##### SOURCE RECORDS

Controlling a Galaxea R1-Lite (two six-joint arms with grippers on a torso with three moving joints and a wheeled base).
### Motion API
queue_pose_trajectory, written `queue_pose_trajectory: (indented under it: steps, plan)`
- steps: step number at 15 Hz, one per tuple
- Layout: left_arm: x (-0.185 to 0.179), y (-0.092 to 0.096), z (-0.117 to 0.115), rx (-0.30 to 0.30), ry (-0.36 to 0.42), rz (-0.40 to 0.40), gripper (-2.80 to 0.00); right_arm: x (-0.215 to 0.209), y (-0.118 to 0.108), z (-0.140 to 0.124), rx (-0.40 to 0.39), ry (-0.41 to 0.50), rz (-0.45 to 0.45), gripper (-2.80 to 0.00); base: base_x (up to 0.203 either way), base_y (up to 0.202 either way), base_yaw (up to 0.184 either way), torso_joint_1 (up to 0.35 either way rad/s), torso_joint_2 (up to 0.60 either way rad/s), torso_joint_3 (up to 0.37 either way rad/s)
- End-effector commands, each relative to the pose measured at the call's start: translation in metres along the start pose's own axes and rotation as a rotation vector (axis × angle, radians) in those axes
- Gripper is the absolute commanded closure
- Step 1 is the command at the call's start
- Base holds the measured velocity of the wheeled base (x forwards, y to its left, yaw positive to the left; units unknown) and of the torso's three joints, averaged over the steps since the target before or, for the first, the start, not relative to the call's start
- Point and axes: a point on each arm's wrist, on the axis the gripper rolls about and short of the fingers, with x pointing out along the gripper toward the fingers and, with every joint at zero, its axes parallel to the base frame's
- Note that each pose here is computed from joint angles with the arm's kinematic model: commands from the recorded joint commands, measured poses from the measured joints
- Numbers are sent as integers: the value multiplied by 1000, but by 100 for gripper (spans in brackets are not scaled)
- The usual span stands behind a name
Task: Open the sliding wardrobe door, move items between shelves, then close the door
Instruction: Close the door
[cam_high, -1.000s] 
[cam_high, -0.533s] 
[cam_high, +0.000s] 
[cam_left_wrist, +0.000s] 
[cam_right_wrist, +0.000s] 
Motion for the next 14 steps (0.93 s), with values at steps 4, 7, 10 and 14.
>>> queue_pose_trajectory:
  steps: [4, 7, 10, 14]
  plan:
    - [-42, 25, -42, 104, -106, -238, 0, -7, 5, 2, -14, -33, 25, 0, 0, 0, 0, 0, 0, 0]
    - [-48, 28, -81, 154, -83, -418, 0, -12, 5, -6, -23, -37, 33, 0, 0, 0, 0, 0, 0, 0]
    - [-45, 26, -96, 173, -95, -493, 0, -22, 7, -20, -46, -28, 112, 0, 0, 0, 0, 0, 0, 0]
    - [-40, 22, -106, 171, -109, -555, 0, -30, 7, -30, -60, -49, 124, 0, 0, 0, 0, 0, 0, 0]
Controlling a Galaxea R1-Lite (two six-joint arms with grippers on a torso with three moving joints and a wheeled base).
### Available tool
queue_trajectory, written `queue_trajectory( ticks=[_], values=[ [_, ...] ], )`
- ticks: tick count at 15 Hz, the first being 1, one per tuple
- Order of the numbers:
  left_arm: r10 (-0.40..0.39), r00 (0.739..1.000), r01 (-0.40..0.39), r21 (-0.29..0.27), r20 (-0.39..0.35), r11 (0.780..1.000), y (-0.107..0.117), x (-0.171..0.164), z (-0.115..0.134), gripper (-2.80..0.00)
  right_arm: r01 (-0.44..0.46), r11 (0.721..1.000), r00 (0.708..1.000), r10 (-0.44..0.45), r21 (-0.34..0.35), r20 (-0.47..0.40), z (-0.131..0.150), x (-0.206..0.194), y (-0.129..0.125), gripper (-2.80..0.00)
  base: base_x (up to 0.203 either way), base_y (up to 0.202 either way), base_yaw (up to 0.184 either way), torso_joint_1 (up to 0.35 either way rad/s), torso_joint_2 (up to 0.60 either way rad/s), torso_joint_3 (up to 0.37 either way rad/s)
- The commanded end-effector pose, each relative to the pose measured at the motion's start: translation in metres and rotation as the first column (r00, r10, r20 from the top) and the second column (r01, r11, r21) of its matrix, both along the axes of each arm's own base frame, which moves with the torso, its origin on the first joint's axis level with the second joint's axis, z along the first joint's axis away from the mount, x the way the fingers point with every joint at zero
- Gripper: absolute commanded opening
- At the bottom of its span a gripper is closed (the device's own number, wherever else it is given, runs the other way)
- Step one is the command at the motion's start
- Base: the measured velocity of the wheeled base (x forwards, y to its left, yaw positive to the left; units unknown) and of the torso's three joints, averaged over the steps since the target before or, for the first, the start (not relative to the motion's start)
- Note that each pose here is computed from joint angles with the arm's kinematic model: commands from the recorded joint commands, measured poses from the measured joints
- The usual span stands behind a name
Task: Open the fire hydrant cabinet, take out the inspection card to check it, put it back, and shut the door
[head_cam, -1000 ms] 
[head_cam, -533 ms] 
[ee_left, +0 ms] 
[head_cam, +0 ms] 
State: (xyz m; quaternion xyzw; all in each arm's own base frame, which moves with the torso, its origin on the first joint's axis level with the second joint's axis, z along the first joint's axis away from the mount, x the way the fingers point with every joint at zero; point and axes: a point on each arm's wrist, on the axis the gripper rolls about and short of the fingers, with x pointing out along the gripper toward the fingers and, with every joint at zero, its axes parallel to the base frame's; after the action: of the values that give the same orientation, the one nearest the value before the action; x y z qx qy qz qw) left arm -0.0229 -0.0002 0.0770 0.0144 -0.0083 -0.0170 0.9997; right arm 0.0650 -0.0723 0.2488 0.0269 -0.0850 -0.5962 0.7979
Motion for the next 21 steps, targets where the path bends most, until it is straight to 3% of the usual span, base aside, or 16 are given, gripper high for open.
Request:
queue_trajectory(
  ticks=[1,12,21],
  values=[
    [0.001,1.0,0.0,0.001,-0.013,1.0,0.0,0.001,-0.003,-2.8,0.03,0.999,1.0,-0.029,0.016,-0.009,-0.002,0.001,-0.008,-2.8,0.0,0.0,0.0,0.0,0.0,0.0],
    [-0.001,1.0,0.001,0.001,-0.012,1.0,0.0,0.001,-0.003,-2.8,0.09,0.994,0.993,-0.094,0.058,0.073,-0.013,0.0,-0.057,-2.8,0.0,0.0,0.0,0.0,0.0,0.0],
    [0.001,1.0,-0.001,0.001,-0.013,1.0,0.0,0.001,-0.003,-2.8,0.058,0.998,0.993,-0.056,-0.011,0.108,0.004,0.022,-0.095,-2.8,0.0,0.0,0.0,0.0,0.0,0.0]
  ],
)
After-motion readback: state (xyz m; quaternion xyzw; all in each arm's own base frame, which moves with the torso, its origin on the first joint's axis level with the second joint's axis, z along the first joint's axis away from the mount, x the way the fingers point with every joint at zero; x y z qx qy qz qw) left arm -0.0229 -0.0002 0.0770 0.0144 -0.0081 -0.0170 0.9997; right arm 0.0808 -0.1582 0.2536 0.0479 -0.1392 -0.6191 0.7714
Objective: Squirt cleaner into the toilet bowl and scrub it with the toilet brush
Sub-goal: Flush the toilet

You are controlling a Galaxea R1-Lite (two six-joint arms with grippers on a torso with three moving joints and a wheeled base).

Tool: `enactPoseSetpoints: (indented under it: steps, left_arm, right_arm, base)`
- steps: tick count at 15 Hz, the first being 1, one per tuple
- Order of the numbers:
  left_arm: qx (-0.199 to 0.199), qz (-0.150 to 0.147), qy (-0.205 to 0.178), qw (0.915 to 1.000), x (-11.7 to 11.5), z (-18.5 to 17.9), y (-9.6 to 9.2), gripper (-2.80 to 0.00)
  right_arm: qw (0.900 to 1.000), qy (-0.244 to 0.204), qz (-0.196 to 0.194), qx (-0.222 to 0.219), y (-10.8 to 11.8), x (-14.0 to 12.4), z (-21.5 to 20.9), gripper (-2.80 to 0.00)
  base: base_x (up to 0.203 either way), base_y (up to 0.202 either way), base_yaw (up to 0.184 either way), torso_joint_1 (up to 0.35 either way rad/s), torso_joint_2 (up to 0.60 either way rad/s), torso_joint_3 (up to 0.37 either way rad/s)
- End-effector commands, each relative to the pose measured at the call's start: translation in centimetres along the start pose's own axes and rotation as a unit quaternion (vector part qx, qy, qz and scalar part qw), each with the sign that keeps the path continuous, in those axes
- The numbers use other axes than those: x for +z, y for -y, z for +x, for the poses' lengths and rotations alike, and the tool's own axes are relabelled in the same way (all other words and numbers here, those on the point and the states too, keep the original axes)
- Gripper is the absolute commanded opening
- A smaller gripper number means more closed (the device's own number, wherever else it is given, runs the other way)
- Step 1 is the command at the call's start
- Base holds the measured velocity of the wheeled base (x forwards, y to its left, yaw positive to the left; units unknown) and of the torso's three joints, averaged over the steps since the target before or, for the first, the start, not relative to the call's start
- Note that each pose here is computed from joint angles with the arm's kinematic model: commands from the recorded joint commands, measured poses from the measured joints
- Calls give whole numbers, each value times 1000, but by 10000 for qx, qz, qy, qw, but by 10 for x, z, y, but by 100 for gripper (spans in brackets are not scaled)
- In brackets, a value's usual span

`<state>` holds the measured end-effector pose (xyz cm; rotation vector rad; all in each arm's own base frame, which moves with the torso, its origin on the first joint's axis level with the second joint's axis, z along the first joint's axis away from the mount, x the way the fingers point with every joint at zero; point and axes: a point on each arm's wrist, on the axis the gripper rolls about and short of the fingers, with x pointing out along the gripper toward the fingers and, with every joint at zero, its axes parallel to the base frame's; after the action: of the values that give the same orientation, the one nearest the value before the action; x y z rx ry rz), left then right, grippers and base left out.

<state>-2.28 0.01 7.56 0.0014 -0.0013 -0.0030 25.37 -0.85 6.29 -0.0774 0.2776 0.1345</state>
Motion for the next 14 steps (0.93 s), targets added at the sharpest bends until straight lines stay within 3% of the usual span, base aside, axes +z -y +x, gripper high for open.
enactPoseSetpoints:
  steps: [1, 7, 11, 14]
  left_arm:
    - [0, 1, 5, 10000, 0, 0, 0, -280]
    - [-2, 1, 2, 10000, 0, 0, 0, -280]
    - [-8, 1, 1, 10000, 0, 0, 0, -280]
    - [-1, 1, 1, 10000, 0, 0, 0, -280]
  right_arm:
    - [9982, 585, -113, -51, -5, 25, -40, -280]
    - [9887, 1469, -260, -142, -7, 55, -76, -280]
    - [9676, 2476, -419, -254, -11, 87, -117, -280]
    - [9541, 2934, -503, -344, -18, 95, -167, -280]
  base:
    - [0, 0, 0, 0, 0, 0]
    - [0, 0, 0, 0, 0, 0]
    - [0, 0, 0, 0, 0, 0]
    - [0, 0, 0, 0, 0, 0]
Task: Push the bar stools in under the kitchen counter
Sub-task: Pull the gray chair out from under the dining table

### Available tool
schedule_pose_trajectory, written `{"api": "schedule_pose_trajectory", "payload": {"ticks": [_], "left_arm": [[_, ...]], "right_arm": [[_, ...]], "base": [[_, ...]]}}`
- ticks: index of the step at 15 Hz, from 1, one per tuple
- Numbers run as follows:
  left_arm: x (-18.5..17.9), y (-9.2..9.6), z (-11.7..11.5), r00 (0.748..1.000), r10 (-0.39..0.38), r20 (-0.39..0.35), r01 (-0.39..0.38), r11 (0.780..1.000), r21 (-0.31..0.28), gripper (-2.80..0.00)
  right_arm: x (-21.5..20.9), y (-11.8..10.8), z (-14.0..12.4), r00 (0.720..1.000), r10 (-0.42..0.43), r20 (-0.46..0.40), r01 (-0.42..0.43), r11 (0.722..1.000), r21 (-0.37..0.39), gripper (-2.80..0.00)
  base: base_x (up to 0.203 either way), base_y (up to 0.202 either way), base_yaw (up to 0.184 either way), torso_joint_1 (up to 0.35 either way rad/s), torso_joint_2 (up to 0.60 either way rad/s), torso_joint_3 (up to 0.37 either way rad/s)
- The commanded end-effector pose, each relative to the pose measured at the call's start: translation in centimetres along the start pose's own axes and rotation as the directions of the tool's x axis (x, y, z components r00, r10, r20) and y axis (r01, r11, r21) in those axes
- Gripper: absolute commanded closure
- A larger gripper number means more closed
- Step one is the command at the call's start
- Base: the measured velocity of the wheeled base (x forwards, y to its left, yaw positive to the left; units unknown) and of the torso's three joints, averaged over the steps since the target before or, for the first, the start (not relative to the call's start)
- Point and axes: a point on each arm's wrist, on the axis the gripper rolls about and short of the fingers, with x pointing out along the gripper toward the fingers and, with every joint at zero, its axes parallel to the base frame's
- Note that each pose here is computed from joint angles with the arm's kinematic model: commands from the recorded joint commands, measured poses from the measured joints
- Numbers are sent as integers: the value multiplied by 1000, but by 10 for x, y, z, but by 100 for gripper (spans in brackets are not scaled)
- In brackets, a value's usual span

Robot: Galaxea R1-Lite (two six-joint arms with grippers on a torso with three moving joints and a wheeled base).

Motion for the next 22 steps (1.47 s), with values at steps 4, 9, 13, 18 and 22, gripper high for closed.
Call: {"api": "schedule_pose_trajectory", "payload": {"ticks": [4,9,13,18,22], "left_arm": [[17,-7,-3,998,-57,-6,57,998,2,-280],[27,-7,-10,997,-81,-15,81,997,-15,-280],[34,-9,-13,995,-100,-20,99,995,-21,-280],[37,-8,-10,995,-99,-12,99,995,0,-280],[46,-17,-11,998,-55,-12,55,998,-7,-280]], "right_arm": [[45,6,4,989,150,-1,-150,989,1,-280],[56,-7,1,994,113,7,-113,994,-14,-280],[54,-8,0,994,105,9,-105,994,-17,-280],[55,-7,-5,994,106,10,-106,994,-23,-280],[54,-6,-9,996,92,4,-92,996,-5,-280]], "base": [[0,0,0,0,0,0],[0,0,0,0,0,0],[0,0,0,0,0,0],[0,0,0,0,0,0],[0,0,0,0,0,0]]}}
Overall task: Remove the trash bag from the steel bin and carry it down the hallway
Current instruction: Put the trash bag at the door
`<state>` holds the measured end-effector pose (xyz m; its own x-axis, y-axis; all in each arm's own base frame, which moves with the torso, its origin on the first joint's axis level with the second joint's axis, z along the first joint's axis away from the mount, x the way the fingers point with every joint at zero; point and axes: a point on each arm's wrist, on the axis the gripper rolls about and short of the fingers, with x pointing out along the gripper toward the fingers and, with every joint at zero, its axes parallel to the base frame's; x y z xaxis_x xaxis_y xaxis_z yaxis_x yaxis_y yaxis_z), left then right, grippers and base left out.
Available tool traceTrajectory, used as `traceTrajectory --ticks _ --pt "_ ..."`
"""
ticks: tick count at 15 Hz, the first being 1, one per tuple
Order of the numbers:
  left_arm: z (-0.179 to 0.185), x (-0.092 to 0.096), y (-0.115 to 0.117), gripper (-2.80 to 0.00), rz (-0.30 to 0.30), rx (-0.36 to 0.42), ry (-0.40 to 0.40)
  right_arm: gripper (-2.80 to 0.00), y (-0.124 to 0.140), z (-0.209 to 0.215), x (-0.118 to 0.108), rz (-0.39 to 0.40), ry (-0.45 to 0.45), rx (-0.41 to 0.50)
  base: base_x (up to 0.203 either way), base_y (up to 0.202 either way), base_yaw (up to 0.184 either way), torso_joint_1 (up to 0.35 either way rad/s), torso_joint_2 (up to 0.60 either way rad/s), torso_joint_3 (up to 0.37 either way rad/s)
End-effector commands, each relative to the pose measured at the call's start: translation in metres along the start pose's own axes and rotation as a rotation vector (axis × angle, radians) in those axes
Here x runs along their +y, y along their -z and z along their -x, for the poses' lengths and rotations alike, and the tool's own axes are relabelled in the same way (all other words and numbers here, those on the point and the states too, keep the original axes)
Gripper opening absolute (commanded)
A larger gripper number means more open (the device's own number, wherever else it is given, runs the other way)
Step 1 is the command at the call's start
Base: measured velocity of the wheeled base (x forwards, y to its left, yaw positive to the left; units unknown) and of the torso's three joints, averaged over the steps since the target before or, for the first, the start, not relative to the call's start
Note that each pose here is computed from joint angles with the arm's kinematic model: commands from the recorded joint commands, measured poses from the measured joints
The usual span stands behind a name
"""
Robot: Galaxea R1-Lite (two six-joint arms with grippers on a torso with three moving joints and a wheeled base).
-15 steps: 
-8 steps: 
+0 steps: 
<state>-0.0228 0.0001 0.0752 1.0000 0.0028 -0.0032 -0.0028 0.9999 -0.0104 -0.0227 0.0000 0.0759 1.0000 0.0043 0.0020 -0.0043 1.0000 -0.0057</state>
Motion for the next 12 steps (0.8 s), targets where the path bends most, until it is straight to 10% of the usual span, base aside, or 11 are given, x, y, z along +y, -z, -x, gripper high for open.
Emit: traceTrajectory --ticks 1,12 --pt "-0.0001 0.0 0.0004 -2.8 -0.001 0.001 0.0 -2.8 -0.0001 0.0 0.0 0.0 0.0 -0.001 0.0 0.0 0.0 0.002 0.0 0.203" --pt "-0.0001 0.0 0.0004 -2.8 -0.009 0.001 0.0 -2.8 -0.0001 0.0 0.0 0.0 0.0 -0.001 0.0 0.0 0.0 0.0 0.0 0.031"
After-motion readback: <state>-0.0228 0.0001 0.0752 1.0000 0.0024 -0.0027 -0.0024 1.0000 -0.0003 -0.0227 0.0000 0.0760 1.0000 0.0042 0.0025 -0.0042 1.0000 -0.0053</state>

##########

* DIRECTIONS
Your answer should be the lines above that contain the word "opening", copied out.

* RESPONSE FOR THIS EXERCISE
- Gripper: absolute commanded opening
- Gripper is the absolute commanded opening
Gripper opening absolute (commanded)

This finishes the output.